Foto: Reuters/Stringer

Als vor genau 45 Jahren ein Krieg im Nahen Osten zu einem Teilausfall der globalen Erdölversorgung führte, erlitt die Weltwirtschaft einen Schock, von dem sie sich viele Jahre nicht erholte. Das Ölembargo der Opec-Staaten als Reaktion auf den Jom-Kippur-Krieg ließ den Ölpreis in die Höhe schnellen und traf die Industriestaaten an ihrer verwundbarsten Stelle – denn die Welt war damals süchtig nach Erdöl.

Der jüngste Angriff auf die wichtigsten Ölanlagen Saudi-Arabiens hätte früher ähnliche Schockwellen ausgelöst, verstärkt noch durch die wachsende Angst vor einem Krieg zwischen den USA und dem Iran.
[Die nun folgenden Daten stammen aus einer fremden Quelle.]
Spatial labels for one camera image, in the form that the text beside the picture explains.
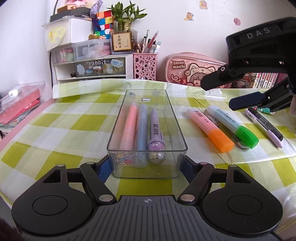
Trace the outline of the purple cartoon pen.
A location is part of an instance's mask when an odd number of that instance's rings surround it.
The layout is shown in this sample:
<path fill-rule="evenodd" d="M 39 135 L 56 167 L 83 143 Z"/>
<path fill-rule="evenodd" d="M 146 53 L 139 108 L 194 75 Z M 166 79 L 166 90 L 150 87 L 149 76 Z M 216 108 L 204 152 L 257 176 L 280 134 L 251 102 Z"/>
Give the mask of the purple cartoon pen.
<path fill-rule="evenodd" d="M 154 164 L 160 164 L 166 158 L 166 146 L 160 129 L 158 112 L 155 108 L 151 111 L 150 124 L 149 160 Z"/>

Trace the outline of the clear plastic organizer tray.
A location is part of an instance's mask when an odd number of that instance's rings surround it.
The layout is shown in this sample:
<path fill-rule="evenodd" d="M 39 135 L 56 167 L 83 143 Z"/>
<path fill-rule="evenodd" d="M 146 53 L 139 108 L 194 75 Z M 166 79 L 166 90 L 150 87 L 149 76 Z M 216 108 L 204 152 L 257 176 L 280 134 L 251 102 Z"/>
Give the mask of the clear plastic organizer tray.
<path fill-rule="evenodd" d="M 107 144 L 115 177 L 176 178 L 187 149 L 166 90 L 126 90 Z"/>

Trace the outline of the pink boxed book set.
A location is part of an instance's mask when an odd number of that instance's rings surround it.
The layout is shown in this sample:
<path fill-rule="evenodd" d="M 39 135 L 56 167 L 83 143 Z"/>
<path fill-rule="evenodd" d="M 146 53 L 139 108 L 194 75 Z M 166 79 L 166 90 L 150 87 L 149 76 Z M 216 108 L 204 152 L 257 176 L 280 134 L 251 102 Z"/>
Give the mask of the pink boxed book set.
<path fill-rule="evenodd" d="M 287 77 L 285 73 L 246 73 L 243 78 L 234 81 L 231 88 L 271 89 Z"/>

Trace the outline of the pink cartoon pencil case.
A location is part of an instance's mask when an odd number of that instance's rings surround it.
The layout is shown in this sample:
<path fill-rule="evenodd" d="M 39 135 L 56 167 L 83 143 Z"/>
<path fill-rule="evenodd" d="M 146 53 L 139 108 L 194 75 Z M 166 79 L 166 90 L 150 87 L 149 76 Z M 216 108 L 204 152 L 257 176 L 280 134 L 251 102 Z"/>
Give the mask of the pink cartoon pencil case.
<path fill-rule="evenodd" d="M 224 62 L 198 53 L 171 54 L 166 59 L 165 79 L 169 83 L 199 87 L 204 76 L 224 65 Z"/>

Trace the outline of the blue green-capped highlighter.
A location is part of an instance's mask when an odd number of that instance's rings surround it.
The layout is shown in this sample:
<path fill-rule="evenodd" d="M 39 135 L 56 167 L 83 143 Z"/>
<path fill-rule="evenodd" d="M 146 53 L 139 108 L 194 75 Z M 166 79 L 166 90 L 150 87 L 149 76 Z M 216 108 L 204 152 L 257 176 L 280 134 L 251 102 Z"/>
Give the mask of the blue green-capped highlighter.
<path fill-rule="evenodd" d="M 208 113 L 226 126 L 236 137 L 241 139 L 250 149 L 253 149 L 259 142 L 257 136 L 245 126 L 241 125 L 229 114 L 215 105 L 207 108 Z"/>

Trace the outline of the blue highlighter in tray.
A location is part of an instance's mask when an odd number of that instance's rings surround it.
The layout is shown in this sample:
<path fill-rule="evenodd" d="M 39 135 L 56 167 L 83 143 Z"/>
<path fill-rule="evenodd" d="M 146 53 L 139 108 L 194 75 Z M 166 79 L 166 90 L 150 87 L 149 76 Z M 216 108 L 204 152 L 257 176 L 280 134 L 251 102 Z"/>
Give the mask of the blue highlighter in tray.
<path fill-rule="evenodd" d="M 147 166 L 147 106 L 142 103 L 138 109 L 137 128 L 135 133 L 134 150 L 137 152 L 135 157 L 136 168 L 144 168 Z"/>

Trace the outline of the lilac white pen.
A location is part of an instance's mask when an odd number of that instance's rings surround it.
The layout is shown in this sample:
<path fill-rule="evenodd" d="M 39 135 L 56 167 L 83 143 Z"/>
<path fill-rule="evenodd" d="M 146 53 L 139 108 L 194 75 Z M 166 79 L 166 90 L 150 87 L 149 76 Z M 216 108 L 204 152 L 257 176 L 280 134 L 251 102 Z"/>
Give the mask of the lilac white pen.
<path fill-rule="evenodd" d="M 280 139 L 271 131 L 267 130 L 259 121 L 258 119 L 249 111 L 244 110 L 244 114 L 251 119 L 251 121 L 263 132 L 266 134 L 266 136 L 273 142 L 275 146 L 278 148 L 282 148 L 282 144 Z"/>

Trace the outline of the pink orange-capped highlighter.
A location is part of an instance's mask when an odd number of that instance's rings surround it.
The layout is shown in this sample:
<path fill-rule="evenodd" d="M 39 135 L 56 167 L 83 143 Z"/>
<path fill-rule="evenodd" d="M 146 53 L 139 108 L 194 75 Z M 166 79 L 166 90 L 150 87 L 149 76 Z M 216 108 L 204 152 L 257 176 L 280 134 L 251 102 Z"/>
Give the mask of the pink orange-capped highlighter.
<path fill-rule="evenodd" d="M 211 120 L 199 109 L 187 109 L 189 118 L 208 136 L 213 144 L 222 152 L 229 152 L 234 148 L 234 142 L 227 137 Z"/>

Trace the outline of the green checked tablecloth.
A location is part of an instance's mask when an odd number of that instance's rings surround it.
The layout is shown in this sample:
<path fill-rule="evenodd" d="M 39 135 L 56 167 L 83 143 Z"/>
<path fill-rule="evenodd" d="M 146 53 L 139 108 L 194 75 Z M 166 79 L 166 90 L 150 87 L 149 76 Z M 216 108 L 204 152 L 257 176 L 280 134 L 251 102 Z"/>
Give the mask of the green checked tablecloth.
<path fill-rule="evenodd" d="M 238 164 L 269 190 L 283 206 L 282 232 L 295 224 L 295 117 L 288 110 L 268 116 L 284 135 L 283 148 L 273 143 L 241 111 L 230 111 L 229 100 L 250 93 L 250 89 L 204 91 L 156 81 L 99 80 L 62 84 L 54 101 L 36 117 L 29 116 L 1 141 L 1 197 L 8 205 L 53 166 L 59 163 L 76 168 L 98 161 L 106 153 L 125 91 L 164 89 L 188 145 L 188 156 L 210 162 L 217 168 Z M 245 125 L 259 138 L 251 150 L 234 148 L 217 153 L 207 136 L 187 117 L 188 108 L 216 105 Z"/>

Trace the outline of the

Doch die Wirtschaftswelt hat sich geändert. Zwar verzeichnete der Ölpreis zu Wochenbeginn den stärksten Kurssprung seit dem Golfkrieg von 1991, ging aber dann wieder deutlich zurück.

USA ist weltgrößter Erdölproduzent

Selbst wenn sich die saudische Ölproduktion erst in einigen Monaten voll erholt, wie derzeit befürchtet wird, ist ein weiterer Anstieg nicht zwingend. Zahlreiche Staaten haben Ölreserven, die sie schnell auf den Markt werfen können; die USA haben damit schon begonnen. Vor allem ist die weltgrößte Volkswirtschaft dank der umstrittenen Frackingtechnologie auch zum weltgrößten Erdölproduzenten geworden, und dort reagieren tausende kleinere Firmen höchst flexibel auf jedes Preissignal: Wird Erdöl teurer, erhöhen sie sofort die Fördermenge und stabilisieren so den Weltmarktpreis.
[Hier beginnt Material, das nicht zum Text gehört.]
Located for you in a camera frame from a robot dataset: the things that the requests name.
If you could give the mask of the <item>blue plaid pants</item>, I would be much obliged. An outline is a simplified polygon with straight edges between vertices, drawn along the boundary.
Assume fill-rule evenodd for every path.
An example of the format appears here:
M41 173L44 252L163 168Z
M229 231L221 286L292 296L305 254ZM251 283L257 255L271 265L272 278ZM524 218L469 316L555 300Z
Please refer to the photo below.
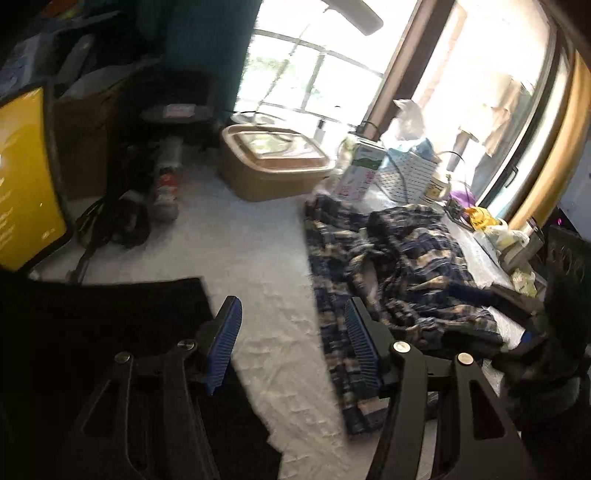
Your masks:
M436 357L502 345L478 300L460 244L442 216L419 204L363 213L328 194L304 203L304 233L325 363L351 436L380 430L387 406L361 374L345 325L349 299L393 336Z

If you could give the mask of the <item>yellow plastic bag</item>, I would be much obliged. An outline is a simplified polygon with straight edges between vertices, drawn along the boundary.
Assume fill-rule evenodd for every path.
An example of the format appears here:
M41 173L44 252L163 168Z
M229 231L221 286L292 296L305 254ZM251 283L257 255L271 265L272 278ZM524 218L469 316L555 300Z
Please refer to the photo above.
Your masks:
M464 213L475 230L485 230L488 227L501 224L501 221L495 218L486 208L469 207L465 209Z

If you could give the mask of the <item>black cloth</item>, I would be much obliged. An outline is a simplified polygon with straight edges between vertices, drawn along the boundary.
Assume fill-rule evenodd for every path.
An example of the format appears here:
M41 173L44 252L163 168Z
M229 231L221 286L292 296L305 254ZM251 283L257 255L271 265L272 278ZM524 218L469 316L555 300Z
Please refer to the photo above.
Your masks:
M114 357L152 357L216 316L196 278L73 285L1 275L1 475L71 479L68 439ZM281 455L229 361L196 395L219 476L274 479Z

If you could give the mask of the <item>purple cloth item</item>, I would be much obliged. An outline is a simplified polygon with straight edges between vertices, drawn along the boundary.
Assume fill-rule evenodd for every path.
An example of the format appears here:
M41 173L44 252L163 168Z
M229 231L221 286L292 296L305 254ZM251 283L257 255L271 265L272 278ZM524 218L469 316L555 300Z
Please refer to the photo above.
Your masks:
M472 208L475 206L475 197L470 190L457 190L450 193L450 199L455 200L462 208Z

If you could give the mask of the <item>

Ganz ohne Folgen für die Konjunktur wird der aktuelle Anstieg nicht bleiben. Vor allem in Deutschland fürchten Ökonomen, dass die Wirtschaft bei einem höheren Ölpreis in eine echte Rezession abrutscht. Aber noch vor fünf Jahren lag der Preis für ein Fass Öl deutlich über 100 Dollar, ohne dass irgendwelche Räder stillstanden. Der Anteil des Erdöls an der volkswirtschaftlichen Gesamtleistung sinkt von Jahr zu Jahr. Auch für die Börsen sind höhere Erdölpreise keine unerträgliche Belastung. In einer digitalisierten Welt, in der nichtfossile Energiequellen stetig zunehmen, hat Erdöl nicht mehr die Bedeutung von einst.

Die Folgen für den Verbraucher sind ebenfalls überschaubar. Die Treibstoffpreise werden auch an österreichischen Tankstellen bald ansteigen, aber viel weniger als der Erdölpreis – denn die Mineralölsteuer bleibt gleich, und die macht fast die Hälfte des Zapfsäulenpreises aus.
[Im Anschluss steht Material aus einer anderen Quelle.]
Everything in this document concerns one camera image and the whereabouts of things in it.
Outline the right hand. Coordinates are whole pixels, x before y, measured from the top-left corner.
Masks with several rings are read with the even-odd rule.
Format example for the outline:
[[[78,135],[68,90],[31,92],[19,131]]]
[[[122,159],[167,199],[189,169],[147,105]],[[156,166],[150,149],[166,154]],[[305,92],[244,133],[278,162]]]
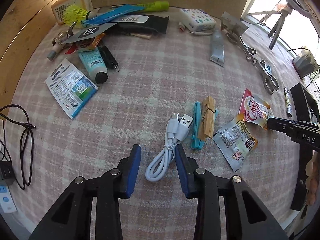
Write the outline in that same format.
[[[308,191],[306,204],[312,206],[317,198],[317,190],[319,187],[319,153],[314,152],[311,160],[307,163],[305,172],[307,179],[305,182]]]

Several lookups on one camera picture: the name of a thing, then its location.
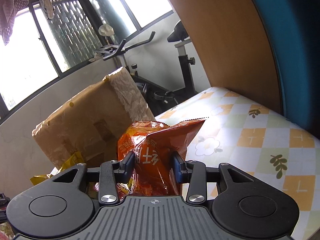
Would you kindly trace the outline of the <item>orange chip bag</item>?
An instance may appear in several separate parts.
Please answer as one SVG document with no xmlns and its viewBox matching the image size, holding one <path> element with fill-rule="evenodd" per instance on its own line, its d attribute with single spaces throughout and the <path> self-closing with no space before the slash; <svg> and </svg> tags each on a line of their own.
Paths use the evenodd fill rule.
<svg viewBox="0 0 320 240">
<path fill-rule="evenodd" d="M 134 122 L 118 140 L 118 161 L 103 163 L 99 178 L 101 204 L 116 204 L 125 196 L 174 196 L 181 194 L 172 170 L 172 153 L 185 161 L 187 147 L 205 119 L 194 119 L 169 126 L 157 121 Z M 120 183 L 120 162 L 130 152 L 136 155 L 128 183 Z"/>
</svg>

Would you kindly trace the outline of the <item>wooden headboard panel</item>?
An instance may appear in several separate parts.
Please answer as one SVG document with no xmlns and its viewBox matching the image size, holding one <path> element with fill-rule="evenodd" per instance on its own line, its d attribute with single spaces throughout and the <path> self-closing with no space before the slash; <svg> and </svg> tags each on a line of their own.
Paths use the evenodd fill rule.
<svg viewBox="0 0 320 240">
<path fill-rule="evenodd" d="M 281 113 L 276 63 L 252 0 L 169 0 L 209 83 Z"/>
</svg>

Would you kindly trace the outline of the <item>floral checkered bed sheet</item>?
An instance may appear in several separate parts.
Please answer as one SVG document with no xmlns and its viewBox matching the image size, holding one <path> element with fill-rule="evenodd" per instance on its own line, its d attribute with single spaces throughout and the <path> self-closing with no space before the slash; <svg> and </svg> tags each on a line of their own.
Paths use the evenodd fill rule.
<svg viewBox="0 0 320 240">
<path fill-rule="evenodd" d="M 319 140 L 282 115 L 225 88 L 211 87 L 156 116 L 167 125 L 205 118 L 187 159 L 220 163 L 257 177 L 291 196 L 300 216 L 294 239 L 319 230 Z"/>
</svg>

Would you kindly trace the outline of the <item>hanging red patterned cloth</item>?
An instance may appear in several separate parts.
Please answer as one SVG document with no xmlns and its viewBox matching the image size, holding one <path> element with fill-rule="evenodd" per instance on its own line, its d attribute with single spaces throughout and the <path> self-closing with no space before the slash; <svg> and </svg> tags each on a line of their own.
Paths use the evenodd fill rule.
<svg viewBox="0 0 320 240">
<path fill-rule="evenodd" d="M 4 45 L 9 43 L 16 14 L 28 3 L 29 0 L 1 0 L 1 37 Z"/>
</svg>

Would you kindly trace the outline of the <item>window with black frame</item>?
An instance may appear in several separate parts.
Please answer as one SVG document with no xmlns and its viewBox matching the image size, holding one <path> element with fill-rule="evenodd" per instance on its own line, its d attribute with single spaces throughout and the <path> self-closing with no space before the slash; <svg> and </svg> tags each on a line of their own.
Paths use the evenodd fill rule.
<svg viewBox="0 0 320 240">
<path fill-rule="evenodd" d="M 1 37 L 1 120 L 88 65 L 102 46 L 131 40 L 171 15 L 168 0 L 29 0 Z"/>
</svg>

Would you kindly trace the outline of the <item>brown cardboard box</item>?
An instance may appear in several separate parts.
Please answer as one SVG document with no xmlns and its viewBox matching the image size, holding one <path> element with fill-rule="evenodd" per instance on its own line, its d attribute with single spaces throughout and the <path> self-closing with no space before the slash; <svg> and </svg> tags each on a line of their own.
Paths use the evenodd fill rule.
<svg viewBox="0 0 320 240">
<path fill-rule="evenodd" d="M 56 168 L 79 153 L 88 167 L 117 159 L 117 142 L 135 121 L 155 119 L 126 68 L 88 86 L 32 131 Z"/>
</svg>

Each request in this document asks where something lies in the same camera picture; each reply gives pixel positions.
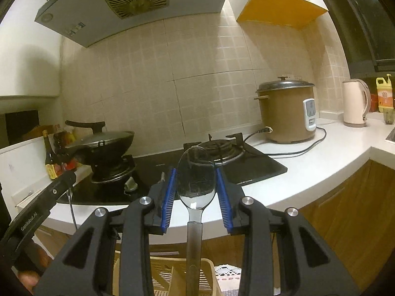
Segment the person's left hand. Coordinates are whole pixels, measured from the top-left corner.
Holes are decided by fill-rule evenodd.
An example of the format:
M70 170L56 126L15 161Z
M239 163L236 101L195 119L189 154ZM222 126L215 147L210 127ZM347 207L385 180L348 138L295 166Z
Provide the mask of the person's left hand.
M42 273L51 265L52 261L53 258L33 240L21 252L15 262L15 268L18 270L17 277L31 295L34 294L34 289Z
Höherer Spritpreis nützt dem Klimaschutz

Wenn ein höherer Spritpreis dazu führt, dass weniger Auto gefahren und weniger Sprit verbraucht wird, dann nutzt das dem Klimaschutz. Aus Sicht des Weltklimas ist Erdöl seit Jahren zu billig. Natürlich sollen fossile Brennstoffe nicht durch Kriegshandlungen, sondern durch eine kluge Steuerpolitik verteuert werden. Aber es ist gut, wenn wir uns allmählich daran gewöhnen, beim Tanken mehr zu bezahlen – und unser Verhalten daran anpassen.

Der größte wirtschaftliche Leidtragende des Angriffs ist Saudi-Arabien selbst. Das Königreich mag eines der reichsten Länder der Welt sein, aber der Angriff legt seine riesigen ökonomischen Defizite offen, von den politischen ganz zu schweigen. Die Reformen von Kronprinz Mohammed bin Salman stocken, die Abhängigkeit vom Öl bleibt erschreckend hoch, und nun ist auch der Börsengang des staatlichen Ölriesen Aramco in Gefahr. Auf das Ende des fossilen Zeitalters, das des Klimawandels wegen rasch kommen müsste, ist Saudi-Arabien überhaupt nicht vorbereitet. Die brennenden Ölanlagen geben dem Land einen Vorgeschmack auf kommende Krisen. (Eric Frey, 16.9.2019)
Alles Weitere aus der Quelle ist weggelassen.